WORK INSTRUCTION:
What you return should match the data below exactly, line for line.

PROVIDED MATERIAL:

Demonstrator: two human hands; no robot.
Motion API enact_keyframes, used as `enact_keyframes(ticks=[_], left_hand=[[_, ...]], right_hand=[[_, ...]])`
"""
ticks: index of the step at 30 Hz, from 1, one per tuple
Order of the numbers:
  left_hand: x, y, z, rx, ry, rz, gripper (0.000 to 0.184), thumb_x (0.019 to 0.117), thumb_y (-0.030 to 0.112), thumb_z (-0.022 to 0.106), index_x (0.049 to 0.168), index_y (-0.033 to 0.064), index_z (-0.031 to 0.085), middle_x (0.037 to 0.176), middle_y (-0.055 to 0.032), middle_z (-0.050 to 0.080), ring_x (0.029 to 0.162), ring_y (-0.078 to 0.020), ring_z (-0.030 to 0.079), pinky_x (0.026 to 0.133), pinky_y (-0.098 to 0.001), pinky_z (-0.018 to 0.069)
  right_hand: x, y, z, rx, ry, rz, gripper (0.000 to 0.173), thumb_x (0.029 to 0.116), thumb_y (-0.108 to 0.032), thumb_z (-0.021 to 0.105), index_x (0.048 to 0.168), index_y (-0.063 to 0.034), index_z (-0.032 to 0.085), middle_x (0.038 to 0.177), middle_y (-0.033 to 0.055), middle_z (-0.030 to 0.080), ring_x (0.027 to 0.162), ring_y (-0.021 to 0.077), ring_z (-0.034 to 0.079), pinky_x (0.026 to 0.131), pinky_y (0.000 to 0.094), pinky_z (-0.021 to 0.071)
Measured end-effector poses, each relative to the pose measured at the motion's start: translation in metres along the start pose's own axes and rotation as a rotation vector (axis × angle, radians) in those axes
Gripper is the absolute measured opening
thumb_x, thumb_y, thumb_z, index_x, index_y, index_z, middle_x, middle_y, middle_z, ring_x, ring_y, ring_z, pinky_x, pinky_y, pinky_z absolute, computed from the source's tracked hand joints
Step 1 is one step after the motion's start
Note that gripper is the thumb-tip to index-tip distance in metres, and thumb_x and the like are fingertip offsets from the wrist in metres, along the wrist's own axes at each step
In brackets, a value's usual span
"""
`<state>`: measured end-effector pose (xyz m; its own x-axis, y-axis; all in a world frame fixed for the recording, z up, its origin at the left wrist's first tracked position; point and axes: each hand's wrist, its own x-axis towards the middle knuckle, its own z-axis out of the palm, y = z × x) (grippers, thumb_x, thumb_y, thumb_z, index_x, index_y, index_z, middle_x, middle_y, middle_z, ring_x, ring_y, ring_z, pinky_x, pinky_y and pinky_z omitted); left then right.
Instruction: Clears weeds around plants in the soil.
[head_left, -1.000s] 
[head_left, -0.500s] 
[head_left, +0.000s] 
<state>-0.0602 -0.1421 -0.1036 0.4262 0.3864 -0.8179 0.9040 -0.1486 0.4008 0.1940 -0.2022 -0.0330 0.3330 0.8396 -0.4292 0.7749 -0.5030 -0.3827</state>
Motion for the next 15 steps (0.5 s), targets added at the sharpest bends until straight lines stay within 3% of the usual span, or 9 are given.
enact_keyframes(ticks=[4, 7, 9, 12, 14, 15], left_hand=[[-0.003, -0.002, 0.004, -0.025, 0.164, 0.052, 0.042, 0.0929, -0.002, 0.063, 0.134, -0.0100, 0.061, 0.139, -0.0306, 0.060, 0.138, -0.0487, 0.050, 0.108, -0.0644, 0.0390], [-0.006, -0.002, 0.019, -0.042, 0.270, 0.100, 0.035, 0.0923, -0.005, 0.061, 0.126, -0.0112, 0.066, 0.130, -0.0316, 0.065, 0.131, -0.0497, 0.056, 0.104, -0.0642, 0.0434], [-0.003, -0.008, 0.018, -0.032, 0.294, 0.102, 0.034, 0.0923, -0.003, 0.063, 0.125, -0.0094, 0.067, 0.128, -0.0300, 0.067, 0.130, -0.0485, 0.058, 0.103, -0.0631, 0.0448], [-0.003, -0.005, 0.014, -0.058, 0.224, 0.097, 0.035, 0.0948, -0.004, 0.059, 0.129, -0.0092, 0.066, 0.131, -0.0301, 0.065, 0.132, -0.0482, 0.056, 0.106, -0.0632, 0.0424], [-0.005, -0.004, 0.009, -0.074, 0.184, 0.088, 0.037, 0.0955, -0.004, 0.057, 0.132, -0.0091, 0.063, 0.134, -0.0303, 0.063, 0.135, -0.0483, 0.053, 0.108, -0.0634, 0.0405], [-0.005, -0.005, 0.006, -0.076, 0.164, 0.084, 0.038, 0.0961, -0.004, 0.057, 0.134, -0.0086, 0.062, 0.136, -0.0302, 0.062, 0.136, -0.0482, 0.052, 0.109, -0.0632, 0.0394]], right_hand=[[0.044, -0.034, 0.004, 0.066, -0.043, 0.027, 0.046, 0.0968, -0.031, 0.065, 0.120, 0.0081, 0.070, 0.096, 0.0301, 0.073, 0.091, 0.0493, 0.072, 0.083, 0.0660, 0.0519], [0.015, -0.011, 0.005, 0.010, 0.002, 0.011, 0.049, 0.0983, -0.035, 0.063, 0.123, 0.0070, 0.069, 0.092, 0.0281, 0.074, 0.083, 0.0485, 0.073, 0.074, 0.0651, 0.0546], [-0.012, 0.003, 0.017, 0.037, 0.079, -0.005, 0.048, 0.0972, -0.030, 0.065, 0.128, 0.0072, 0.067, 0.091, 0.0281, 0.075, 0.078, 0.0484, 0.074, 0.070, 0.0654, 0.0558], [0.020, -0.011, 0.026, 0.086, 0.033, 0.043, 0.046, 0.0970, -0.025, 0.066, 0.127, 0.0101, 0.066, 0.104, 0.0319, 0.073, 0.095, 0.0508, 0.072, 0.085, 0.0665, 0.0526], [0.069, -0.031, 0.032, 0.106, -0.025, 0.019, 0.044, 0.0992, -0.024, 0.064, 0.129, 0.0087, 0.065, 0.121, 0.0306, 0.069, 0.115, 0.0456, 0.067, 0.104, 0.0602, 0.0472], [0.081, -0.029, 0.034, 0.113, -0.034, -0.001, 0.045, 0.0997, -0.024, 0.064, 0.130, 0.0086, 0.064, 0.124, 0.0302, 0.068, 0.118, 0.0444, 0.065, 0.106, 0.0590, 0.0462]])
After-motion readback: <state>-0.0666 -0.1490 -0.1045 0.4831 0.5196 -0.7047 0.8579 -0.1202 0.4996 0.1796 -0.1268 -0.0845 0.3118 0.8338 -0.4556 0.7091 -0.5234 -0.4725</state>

OUTPUT FOR THIS EXERCISE:
Demonstrator: two human hands; no robot.
Motion API enact_keyframes, used as `enact_keyframes(ticks=[_], left_hand=[[_, ...]], right_hand=[[_, ...]])`
"""
ticks: index of the step at 30 Hz, from 1, one per tuple
Order of the numbers:
  left_hand: x, y, z, rx, ry, rz, gripper (0.000 to 0.184), thumb_x (0.019 to 0.117), thumb_y (-0.030 to 0.112), thumb_z (-0.022 to 0.106), index_x (0.049 to 0.168), index_y (-0.033 to 0.064), index_z (-0.031 to 0.085), middle_x (0.037 to 0.176), middle_y (-0.055 to 0.032), middle_z (-0.050 to 0.080), ring_x (0.029 to 0.162), ring_y (-0.078 to 0.020), ring_z (-0.030 to 0.079), pinky_x (0.026 to 0.133), pinky_y (-0.098 to 0.001), pinky_z (-0.018 to 0.069)
  right_hand: x, y, z, rx, ry, rz, gripper (0.000 to 0.173), thumb_x (0.029 to 0.116), thumb_y (-0.108 to 0.032), thumb_z (-0.021 to 0.105), index_x (0.048 to 0.168), index_y (-0.063 to 0.034), index_z (-0.032 to 0.085), middle_x (0.038 to 0.177), middle_y (-0.033 to 0.055), middle_z (-0.030 to 0.080), ring_x (0.027 to 0.162), ring_y (-0.021 to 0.077), ring_z (-0.034 to 0.079), pinky_x (0.026 to 0.131), pinky_y (0.000 to 0.094), pinky_z (-0.021 to 0.071)
Measured end-effector poses, each relative to the pose measured at the motion's start: translation in metres along the start pose's own axes and rotation as a rotation vector (axis × angle, radians) in those axes
Gripper is the absolute measured opening
thumb_x, thumb_y, thumb_z, index_x, index_y, index_z, middle_x, middle_y, middle_z, ring_x, ring_y, ring_z, pinky_x, pinky_y, pinky_z absolute, computed from the source's tracked hand joints
Step 1 is one step after the motion's start
Note that gripper is the thumb-tip to index-tip distance in metres, and thumb_x and the like are fingertip offsets from the wrist in metres, along the wrist's own axes at each step
In brackets, a value's usual span
"""
`<state>`: measured end-effector pose (xyz m; its own x-axis, y-axis; all in a world frame fixed for the recording, z up, its origin at the left wrist's first tracked position; point and axes: each hand's wrist, its own x-axis towards the middle knuckle, its own z-axis out of the palm, y = z × x) (grippers, thumb_x, thumb_y, thumb_z, index_x, index_y, index_z, middle_x, middle_y, middle_z, ring_x, ring_y, ring_z, pinky_x, pinky_y and pinky_z omitted); left then right.
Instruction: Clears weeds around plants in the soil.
[head_left, -1.000s] 
[head_left, -0.500s] 
[head_left, +0.000s] 
<state>-0.0602 -0.1421 -0.1036 0.4262 0.3864 -0.8179 0.9040 -0.1486 0.4008 0.1940 -0.2022 -0.0330 0.3330 0.8396 -0.4292 0.7749 -0.5030 -0.3827</state>
Motion for the next 15 steps (0.5 s), targets added at the sharpest bends until straight lines stay within 3% of the usual span, or 9 are given.
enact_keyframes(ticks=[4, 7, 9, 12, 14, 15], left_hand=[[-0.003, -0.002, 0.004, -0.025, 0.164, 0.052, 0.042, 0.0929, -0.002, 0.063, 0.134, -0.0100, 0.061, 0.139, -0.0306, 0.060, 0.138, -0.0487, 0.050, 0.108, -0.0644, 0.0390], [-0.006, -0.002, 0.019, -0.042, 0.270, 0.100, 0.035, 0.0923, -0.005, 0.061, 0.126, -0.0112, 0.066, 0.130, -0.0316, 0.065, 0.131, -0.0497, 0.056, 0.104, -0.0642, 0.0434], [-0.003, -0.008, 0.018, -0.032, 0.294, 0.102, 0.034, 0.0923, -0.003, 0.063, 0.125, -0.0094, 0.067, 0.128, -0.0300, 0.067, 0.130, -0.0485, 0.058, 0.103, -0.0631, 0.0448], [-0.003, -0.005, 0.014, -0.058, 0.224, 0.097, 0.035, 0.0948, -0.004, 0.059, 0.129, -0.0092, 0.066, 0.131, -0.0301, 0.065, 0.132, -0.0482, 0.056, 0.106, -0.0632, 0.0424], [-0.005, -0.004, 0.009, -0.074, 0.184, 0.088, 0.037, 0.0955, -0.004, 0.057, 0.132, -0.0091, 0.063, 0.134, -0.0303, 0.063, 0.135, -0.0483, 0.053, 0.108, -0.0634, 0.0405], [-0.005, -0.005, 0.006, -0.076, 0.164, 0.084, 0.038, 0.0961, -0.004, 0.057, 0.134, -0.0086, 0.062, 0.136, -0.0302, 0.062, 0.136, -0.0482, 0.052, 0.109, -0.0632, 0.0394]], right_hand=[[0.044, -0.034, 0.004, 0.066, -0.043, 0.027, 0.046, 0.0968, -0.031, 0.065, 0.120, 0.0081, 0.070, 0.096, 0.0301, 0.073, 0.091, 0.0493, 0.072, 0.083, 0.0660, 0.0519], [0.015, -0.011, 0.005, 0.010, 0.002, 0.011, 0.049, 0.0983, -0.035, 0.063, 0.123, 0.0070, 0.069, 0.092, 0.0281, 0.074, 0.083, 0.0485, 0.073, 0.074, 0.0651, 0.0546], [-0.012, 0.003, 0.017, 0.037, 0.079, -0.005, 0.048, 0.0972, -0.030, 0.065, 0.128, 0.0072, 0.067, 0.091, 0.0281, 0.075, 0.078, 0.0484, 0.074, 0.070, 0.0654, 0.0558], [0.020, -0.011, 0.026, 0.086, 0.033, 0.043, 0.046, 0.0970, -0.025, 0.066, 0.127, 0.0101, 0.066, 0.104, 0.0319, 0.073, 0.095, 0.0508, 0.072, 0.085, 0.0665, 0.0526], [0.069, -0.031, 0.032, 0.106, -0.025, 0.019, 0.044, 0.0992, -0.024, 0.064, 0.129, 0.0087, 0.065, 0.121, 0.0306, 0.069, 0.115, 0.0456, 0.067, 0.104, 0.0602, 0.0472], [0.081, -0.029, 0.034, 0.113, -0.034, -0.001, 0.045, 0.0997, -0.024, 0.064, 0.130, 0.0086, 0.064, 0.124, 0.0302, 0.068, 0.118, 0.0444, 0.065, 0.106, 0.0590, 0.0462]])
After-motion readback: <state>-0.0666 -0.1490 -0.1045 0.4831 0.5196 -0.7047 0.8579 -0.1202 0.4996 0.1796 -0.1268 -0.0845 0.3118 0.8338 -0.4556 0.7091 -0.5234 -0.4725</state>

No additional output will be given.